◆ About this task
Reproduce exactly, and only, the lines below from the one containing "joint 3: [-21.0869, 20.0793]" through the one containing "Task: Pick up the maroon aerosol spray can".
Start of Source data
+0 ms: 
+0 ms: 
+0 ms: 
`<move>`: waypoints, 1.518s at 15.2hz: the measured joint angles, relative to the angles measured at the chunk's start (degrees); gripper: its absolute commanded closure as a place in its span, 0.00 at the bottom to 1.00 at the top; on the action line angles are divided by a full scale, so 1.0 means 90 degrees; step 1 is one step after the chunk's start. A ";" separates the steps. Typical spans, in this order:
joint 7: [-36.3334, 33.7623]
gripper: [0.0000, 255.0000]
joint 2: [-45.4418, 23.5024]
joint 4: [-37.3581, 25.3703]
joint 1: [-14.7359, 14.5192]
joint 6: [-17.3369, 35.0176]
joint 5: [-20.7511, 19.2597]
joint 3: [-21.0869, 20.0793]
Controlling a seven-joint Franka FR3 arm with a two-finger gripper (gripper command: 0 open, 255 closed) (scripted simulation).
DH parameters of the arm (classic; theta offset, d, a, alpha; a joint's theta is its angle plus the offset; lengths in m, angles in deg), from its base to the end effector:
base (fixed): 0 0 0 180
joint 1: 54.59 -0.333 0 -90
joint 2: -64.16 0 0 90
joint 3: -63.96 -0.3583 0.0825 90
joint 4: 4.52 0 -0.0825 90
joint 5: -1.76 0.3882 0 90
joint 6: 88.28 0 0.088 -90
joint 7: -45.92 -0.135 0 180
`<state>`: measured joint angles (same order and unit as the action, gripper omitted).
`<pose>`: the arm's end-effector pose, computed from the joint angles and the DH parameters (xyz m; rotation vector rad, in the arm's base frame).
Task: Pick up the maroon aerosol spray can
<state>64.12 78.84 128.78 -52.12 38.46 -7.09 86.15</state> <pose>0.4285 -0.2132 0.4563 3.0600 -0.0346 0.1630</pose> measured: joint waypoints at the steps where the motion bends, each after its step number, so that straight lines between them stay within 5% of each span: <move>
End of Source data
◆ Exercise answer
joint 3: [-21.0869, 20.0793]
Controlling a seven-joint Franka FR3 arm with a two-finger gripper (gripper command: 0 open, 255 closed) (scripted simulation).
DH parameters of the arm (classic; theta offset, d, a, alpha; a joint's theta is its angle plus the offset; lengths in m, angles in deg), from its base to the end effector:
base (fixed): 0 0 0 180
joint 1: 54.59 -0.333 0 -90
joint 2: -64.16 0 0 90
joint 3: -63.96 -0.3583 0.0825 90
joint 4: 4.52 0 -0.0825 90
joint 5: -1.76 0.3882 0 90
joint 6: 88.28 0 0.088 -90
joint 7: -45.92 -0.135 0 180
`<state>`: measured joint angles (same order and unit as the action, gripper omitted).
`<pose>`: the arm's end-effector pose, computed from the joint angles and the DH parameters (xyz m; rotation vector rad, in the arm's base frame).
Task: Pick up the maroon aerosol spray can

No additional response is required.